Constitutional Provisions

Article 25 of the 2007 Constitution of Montenegro declares that "There shall be no limitations imposed" on the right to life. Article 28 provides that: 

The dignity and security of a man shall be guaranteed.

The inviolability of the physical and mental integrity of a man, and privacy and individual rights thereof shall be guaranteed.

No one can be subjected to torture or inhuman or degrading treatment.

Article 52 governs the right to freedom of assembly:

The freedom of peaceful assembly, without approval, with prior notification of the competent authority shall be guaranteed.

The freedom of assembly may be temporarily restricted by the decision of the competent authority in order to prevent disorder or execution of a criminal offence, threat to health, morality or security of people and property, in accordance with the law.

Article 11 requires that security services be "under democratic and civil control" while Article 82 requires their supervision by Parliament. The Constitution does not specifically regulate use of force by law enforcement agencies. 

Treaty Adherence

Global Treaties

Adherence to Selected Human Rights Treaties
1966 Covenant on Civil and Political Rights (ICCPR) State Party
ICCPR Optional Protocol 1 State Party
1984 Convention against Torture (CAT) State Party
Competence of CAT Committee to receive individual complaints Yes
CAT Optional Protocol 1 State Party
Adherence to International Criminal Law Treaties
1998 Rome Statute of the International Criminal Court State Party

Regional Treaties

Adherence to Regional Human Rights Treaties
1950 European Convention on Human Rights State Party

National Legislation

Police Use of Force

Law enforcement in Montenegro is primarily the responsibility of the Police Administration (Uprava Policije) under the Ministry of Interior.
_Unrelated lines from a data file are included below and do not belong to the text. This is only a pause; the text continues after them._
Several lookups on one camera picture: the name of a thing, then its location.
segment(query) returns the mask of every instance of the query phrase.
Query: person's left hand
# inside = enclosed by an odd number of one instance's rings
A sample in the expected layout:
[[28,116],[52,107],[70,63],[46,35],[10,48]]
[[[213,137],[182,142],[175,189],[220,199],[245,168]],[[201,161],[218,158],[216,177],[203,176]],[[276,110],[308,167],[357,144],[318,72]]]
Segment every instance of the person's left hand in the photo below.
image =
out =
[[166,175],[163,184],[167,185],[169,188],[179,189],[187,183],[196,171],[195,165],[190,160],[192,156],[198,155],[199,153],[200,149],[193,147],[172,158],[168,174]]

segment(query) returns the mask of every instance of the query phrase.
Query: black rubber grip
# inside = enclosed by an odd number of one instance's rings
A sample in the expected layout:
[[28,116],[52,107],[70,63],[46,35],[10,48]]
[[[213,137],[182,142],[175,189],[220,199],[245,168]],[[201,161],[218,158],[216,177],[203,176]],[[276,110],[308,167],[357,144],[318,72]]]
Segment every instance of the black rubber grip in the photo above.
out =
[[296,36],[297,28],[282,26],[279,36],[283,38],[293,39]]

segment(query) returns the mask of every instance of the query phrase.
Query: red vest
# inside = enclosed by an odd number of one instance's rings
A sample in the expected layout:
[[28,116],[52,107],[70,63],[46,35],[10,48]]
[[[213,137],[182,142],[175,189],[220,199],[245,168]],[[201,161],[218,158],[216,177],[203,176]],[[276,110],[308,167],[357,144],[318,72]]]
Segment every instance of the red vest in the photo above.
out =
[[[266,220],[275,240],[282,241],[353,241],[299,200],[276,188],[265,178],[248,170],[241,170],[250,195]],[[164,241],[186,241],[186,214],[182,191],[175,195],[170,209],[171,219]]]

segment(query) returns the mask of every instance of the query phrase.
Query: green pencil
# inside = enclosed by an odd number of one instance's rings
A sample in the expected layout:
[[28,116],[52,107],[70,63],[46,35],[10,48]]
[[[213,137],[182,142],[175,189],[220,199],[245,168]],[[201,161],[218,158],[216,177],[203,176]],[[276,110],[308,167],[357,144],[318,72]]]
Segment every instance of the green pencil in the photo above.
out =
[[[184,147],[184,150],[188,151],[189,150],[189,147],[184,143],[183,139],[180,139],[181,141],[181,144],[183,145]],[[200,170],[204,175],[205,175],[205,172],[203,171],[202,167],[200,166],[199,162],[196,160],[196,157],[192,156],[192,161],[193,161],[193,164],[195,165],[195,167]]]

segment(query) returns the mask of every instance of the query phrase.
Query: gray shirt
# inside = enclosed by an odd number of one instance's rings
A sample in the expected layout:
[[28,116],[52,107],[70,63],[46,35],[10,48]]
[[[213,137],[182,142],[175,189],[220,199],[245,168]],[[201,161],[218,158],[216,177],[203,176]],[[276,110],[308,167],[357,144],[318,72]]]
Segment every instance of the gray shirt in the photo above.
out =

The use of force by the police is regulated under the 2012 Law on Internal Affairs. Article 14 obligates police officers to "act in compliance with the Constitution, ratified international treaties, law and other regulations". Police officers are further obligated to comply with standards of police action, in particular in the "limitation and restraint in the use of force" and the "prohibition of torture and inhuman and degrading treatment".

Article 26 ("Principle of Proportionality") stipulates that:

The exercise of police powers must be proportionate to the need for which they have been undertaken. 

While exercising the coercive means, they shall be used gradually, from the lightest to the heavier means of coercion, if possible, and in any case with the minimum of necessary force.

Article 62 governs the use of a police baton ("Truncheon"):

The truncheon may be used if the milder manners of use of physical force are unsuccessful or do not guarantee success.

Strikes with a truncheon shall not be made to the head, neck, spine, chest, abdominal, genital and joints, except as a final measure.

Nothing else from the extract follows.